Write out, character for character, the line containing "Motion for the" and all lines after it up to the end of the listing.

__________

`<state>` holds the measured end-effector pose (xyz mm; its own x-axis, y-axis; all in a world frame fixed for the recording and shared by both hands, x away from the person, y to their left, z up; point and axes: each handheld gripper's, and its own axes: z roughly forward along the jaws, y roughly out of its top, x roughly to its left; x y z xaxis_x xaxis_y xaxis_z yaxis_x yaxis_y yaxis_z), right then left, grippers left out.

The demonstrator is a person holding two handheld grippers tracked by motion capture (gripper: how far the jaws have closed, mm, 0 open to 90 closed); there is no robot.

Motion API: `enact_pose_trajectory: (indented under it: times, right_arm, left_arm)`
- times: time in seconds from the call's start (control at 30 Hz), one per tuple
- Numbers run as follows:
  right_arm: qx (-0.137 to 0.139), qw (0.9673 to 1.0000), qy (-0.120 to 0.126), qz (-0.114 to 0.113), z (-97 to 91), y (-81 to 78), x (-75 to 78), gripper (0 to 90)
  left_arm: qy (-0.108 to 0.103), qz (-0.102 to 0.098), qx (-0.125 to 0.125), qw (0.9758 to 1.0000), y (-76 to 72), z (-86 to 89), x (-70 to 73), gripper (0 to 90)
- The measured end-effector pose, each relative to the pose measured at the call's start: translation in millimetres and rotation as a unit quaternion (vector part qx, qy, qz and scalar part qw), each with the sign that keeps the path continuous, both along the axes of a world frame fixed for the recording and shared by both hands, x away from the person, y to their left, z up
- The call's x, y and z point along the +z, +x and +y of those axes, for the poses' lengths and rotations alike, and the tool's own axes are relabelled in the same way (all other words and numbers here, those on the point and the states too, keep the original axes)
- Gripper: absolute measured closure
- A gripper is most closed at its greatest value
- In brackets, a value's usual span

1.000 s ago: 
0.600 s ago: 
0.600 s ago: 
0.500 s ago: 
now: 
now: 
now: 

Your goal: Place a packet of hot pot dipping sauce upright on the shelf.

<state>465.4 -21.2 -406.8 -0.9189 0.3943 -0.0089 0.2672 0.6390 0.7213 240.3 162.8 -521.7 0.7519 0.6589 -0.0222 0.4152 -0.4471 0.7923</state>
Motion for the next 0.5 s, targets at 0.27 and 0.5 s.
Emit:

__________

• [RESULT OF THE EXERCISE]
Motion for the next 0.5 s, targets at 0.27 and 0.5 s.
Emit:

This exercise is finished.